The Industry 4.0 revolution is impacting manufacturing companies, which need to adopt more data intelligence processes in order to compete in the markets they operate. In particular, quality control is a key manufacturing process that has been addressed by Machine Learning (ML), aiming to improve productivity (e.g., reduce costs). However, modern industries produce a tiny portion of defective products, which results in extremely unbalanced datasets. In this paper, we analyze recent big data collected from a major automotive assembly manufacturer and related with the quality of eight products. The eight datasets include millions of records but only a tiny percentage of failures (less than 0.07%). To handle such datasets, we perform a two-stage ML comparison study. Firstly, we consider two products and explore four ML algorithms, Random Forest (RF), two Automated ML (AutoML) methods and a deep Autoencoder (AE), and three balancing training strategies, namely None, Synthetic Minority Oversampling Technique (SMOTE) and Gaussian Copula (GC).
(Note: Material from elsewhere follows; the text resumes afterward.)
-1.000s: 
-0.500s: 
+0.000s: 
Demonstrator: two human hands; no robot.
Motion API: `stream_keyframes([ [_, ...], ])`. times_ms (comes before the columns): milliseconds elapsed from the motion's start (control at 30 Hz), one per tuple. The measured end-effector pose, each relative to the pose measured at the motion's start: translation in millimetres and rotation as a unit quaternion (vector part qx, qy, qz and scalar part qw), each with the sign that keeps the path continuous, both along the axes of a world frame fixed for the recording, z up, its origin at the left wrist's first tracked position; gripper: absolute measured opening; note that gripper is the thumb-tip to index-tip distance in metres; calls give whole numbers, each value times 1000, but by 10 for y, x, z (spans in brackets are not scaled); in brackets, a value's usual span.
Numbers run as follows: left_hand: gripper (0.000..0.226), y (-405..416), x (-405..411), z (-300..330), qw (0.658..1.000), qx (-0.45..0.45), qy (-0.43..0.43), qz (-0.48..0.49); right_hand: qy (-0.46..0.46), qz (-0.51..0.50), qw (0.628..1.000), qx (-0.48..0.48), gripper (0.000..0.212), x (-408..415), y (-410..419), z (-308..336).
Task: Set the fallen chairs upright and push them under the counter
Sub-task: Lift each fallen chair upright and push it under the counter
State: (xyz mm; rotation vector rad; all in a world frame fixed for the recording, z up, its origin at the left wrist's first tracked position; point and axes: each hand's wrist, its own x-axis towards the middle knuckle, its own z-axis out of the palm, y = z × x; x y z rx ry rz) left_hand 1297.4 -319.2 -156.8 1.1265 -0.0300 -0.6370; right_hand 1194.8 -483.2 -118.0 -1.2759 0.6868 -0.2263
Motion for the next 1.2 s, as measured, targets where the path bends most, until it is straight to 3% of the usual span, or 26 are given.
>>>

When considering both classification performance and computational effort, interesting results were obtained by RF. Then, the selected RF was further explored by considering all eight datasets and five balancing methods: None, SMOTE, GC, Random Undersampling (RU) and Tomek Links (TL). Overall, competitive results were achieved by the combination of GC with RF.

Highlights

  • The Industry 4.0 concept is increasing the pressure of companies to adopt data intelligence processes in order to remain competitive in the markets they operate [12]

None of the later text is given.